- **TASK BRIEF**: Your answer must hold only the lines below from the line containing "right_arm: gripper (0" through the line containing "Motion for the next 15", each reproduced exactly.

(Stored data entries)
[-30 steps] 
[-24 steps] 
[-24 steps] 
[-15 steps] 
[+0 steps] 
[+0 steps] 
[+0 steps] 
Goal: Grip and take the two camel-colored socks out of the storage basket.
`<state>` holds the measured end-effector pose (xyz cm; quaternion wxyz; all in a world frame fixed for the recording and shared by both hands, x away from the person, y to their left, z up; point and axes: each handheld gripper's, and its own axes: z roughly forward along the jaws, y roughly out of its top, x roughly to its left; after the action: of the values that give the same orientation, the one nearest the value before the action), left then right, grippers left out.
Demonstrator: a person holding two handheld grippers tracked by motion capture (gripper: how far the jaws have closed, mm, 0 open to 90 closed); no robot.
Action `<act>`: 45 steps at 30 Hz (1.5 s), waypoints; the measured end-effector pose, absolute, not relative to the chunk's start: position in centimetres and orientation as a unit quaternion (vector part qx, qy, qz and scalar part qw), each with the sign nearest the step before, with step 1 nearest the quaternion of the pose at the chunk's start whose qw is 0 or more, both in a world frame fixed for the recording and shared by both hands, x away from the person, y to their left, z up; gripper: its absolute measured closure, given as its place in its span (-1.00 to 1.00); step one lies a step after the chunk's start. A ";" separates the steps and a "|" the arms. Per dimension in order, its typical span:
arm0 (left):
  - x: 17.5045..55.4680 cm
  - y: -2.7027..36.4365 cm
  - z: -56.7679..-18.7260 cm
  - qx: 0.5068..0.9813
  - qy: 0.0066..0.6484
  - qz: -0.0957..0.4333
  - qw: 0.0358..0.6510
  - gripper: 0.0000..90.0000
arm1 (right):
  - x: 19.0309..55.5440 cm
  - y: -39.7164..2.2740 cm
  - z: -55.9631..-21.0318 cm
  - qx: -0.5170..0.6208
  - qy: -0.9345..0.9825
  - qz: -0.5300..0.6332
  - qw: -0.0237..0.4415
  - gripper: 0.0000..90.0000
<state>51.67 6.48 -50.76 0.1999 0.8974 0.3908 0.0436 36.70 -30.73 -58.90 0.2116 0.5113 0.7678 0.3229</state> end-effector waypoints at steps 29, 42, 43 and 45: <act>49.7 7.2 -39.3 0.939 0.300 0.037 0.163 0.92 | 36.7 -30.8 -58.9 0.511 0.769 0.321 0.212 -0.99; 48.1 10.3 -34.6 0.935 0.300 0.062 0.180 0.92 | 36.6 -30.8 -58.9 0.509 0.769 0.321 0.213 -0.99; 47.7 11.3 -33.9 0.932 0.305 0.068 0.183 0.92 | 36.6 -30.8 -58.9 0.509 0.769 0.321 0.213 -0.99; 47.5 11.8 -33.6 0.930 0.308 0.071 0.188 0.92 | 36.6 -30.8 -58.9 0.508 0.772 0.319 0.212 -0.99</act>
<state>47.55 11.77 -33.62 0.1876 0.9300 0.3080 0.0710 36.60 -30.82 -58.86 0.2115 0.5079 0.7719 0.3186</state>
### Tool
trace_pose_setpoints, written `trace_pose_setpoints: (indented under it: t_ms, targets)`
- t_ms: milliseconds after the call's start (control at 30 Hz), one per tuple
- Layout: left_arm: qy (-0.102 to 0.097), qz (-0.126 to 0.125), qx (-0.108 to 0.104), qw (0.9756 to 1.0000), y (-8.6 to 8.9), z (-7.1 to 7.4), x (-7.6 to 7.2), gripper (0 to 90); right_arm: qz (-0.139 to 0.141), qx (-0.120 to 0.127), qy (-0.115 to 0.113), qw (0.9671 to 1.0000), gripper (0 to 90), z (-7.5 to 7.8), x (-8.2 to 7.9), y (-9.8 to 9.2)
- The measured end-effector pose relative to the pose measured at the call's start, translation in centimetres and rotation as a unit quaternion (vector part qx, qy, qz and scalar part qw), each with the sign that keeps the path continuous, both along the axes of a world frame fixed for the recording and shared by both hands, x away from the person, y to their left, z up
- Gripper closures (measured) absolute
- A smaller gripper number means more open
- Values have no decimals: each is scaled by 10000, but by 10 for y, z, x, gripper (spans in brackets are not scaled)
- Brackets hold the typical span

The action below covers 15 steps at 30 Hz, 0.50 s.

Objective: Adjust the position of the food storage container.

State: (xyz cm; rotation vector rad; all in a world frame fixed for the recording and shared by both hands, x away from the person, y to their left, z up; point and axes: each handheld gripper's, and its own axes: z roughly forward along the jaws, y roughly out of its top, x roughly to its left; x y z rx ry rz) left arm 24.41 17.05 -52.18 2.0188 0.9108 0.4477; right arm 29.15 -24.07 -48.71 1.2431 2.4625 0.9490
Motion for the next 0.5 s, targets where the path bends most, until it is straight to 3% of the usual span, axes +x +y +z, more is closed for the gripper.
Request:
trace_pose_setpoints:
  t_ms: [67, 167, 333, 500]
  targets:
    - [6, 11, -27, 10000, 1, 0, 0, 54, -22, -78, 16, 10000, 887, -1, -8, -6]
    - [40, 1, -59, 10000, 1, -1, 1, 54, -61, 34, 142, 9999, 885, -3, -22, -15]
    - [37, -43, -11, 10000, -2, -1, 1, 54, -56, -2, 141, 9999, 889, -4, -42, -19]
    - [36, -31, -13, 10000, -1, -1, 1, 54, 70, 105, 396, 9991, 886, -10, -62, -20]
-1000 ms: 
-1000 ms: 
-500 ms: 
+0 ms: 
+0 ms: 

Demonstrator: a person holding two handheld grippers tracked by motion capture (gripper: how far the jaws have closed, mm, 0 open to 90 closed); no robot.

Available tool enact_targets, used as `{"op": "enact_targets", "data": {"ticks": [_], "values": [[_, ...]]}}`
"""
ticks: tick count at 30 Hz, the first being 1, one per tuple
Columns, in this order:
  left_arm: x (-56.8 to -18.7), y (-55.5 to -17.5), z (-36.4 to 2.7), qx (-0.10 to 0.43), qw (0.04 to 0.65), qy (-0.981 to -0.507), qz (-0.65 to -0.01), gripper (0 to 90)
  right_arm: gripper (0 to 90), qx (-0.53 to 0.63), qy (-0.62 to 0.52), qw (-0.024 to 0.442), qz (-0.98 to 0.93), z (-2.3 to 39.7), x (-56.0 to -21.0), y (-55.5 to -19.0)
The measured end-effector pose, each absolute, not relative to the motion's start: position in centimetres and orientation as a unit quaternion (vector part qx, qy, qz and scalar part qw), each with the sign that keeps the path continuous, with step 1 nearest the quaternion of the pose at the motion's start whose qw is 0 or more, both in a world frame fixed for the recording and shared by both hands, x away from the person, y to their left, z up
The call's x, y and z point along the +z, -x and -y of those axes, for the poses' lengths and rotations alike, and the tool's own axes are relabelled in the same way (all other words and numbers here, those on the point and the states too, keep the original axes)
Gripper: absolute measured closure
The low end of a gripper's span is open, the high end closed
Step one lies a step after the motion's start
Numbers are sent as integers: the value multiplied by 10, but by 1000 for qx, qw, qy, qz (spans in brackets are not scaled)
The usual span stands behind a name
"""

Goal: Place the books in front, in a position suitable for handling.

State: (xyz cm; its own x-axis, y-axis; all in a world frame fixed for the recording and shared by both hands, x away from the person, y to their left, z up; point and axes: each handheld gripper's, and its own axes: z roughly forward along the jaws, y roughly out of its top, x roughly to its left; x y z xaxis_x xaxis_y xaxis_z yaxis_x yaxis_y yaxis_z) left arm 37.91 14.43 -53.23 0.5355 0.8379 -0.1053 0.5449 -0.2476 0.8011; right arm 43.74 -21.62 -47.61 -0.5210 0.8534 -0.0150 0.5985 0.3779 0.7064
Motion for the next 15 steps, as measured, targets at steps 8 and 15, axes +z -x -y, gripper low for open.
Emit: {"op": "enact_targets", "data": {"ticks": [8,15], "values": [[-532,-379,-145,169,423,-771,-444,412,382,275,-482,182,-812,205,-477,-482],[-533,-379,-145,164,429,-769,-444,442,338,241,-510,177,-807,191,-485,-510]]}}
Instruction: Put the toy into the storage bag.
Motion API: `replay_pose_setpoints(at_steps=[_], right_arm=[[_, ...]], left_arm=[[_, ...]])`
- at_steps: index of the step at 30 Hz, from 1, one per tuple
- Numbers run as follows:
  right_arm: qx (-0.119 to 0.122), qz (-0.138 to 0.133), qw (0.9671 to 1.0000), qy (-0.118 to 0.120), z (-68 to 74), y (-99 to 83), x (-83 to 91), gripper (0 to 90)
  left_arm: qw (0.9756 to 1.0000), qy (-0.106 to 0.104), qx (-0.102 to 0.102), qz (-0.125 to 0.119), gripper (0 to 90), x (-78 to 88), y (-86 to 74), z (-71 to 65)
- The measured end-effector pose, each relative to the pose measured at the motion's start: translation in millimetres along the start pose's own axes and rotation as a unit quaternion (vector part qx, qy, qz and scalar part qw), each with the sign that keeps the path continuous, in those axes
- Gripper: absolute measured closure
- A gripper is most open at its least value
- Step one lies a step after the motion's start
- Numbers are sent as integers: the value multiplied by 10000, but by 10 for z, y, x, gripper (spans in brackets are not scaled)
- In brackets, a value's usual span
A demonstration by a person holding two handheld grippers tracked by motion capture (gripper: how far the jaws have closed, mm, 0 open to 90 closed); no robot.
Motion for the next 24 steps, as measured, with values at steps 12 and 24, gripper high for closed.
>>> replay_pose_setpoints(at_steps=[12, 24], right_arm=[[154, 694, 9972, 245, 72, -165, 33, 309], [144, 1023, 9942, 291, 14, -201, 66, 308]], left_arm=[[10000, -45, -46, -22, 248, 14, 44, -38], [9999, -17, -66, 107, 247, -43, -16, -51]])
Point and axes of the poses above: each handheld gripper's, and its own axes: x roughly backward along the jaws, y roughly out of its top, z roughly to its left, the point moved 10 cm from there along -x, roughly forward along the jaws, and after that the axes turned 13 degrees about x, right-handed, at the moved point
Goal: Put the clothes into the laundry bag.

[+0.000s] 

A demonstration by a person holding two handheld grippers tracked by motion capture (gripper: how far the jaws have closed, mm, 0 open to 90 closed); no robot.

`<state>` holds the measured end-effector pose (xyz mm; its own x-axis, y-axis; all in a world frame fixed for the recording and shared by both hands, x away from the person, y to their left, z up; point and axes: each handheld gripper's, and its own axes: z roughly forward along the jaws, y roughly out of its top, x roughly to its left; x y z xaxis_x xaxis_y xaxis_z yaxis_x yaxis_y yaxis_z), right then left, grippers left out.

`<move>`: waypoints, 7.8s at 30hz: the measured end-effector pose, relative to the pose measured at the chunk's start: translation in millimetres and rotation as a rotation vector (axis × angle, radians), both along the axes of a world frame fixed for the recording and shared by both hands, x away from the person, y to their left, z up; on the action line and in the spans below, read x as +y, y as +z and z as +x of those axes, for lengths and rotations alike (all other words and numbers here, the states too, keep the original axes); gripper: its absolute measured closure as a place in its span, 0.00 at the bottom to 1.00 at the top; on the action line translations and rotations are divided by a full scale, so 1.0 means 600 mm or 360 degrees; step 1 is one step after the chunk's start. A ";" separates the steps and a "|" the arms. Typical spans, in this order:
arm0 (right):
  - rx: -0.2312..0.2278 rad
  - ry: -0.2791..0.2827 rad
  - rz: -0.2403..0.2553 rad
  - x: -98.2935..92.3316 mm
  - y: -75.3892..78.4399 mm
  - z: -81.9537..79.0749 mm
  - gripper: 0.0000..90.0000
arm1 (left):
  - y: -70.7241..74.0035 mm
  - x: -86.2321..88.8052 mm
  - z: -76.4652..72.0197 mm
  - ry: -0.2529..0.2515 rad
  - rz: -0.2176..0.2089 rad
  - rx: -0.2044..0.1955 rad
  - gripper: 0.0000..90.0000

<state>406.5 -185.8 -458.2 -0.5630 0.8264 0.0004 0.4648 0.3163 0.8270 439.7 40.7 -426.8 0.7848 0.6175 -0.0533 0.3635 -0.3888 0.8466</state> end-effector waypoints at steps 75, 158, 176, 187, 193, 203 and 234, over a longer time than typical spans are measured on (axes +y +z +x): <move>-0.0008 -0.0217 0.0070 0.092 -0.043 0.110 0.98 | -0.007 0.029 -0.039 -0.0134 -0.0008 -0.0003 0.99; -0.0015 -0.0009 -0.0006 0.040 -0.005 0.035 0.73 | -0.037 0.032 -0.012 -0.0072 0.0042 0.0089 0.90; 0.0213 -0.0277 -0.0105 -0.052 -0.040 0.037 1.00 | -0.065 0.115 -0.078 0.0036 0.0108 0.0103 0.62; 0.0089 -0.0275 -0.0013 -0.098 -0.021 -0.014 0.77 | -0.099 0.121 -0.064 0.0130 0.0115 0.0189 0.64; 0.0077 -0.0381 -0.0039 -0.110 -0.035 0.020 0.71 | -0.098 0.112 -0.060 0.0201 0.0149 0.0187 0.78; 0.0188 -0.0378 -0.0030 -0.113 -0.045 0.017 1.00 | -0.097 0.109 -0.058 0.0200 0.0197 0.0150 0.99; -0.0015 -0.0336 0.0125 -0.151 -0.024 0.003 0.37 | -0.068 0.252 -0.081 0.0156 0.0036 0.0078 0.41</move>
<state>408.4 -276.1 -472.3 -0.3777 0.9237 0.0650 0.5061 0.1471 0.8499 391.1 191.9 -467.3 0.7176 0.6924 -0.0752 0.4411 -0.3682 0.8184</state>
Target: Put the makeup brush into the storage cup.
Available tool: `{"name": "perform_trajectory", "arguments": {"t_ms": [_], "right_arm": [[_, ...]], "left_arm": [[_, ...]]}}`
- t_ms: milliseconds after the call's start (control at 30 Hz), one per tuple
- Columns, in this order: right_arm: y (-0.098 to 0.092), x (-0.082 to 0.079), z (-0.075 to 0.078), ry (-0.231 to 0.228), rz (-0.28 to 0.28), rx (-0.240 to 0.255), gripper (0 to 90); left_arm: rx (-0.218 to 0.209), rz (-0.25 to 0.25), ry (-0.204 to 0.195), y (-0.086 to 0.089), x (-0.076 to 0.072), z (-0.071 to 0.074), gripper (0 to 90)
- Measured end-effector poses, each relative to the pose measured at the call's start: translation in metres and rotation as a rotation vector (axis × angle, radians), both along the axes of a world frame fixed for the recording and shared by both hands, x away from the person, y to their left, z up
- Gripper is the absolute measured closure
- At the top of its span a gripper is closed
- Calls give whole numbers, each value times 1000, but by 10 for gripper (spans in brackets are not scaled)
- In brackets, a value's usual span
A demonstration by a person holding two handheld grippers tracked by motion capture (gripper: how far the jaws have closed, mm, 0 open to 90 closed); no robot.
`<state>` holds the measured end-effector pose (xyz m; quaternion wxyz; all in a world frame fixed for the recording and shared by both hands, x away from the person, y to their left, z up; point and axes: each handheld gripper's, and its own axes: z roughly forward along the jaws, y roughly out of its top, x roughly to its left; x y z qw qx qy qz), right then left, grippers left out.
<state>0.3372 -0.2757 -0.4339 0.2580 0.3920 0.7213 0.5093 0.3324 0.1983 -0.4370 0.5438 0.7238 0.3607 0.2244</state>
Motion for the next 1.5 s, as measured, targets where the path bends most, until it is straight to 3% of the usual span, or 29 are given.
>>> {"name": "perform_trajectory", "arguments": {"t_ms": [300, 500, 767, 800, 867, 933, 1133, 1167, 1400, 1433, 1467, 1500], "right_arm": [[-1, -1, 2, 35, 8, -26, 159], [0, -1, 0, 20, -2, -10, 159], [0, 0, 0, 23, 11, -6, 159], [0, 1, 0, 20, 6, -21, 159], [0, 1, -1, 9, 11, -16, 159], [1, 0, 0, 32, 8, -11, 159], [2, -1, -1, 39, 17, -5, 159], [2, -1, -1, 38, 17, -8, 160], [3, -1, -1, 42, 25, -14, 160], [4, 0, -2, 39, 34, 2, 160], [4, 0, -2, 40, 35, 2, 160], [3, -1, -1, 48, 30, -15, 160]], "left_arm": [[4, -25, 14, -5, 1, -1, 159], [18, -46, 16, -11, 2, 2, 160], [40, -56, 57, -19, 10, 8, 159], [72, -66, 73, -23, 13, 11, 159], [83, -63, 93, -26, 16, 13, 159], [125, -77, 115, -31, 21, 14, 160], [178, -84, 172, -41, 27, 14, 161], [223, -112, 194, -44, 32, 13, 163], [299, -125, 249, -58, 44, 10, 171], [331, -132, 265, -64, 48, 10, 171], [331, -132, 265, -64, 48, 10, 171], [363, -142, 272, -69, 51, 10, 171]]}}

- **OUTPUT**:
  right_arm: gripper (0 to 90), qx (-0.53 to 0.63), qy (-0.62 to 0.52), qw (-0.024 to 0.442), qz (-0.98 to 0.93), z (-2.3 to 39.7), x (-56.0 to -21.0), y (-55.5 to -19.0)
The measured end-effector pose, each absolute, not relative to the motion's start: position in centimetres and orientation as a unit quaternion (vector part qx, qy, qz and scalar part qw), each with the sign that keeps the path continuous, with step 1 nearest the quaternion of the pose at the motion's start whose qw is 0 or more, both in a world frame fixed for the recording and shared by both hands, x away from the person, y to their left, z up
The call's x, y and z point along the +z, -x and -y of those axes, for the poses' lengths and rotations alike, and the tool's own axes are relabelled in the same way (all other words and numbers here, those on the point and the states too, keep the original axes)
Gripper: absolute measured closure
The low end of a gripper's span is open, the high end closed
Step one lies a step after the motion's start
Numbers are sent as integers: the value multiplied by 10, but by 1000 for qx, qw, qy, qz (spans in brackets are not scaled)
The usual span stands behind a name
"""

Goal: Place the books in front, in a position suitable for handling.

State: (xyz cm; its own x-axis, y-axis; all in a world frame fixed for the recording and shared by both hands, x away from the person, y to their left, z up; point and axes: each handheld gripper's, and its own axes: z roughly forward along the jaws, y roughly out of its top, x roughly to its left; x y z xaxis_x xaxis_y xaxis_z yaxis_x yaxis_y yaxis_z) left arm 37.91 14.43 -53.23 0.5355 0.8379 -0.1053 0.5449 -0.2476 0.8011; right arm 43.74 -21.62 -47.61 -0.5210 0.8534 -0.0150 0.5985 0.3779 0.7064
Motion for the next 15 steps, as measured, targets at steps 8 and 15, axes +z -x -y, gripper low for open.

Nothing remains to be added to this answer.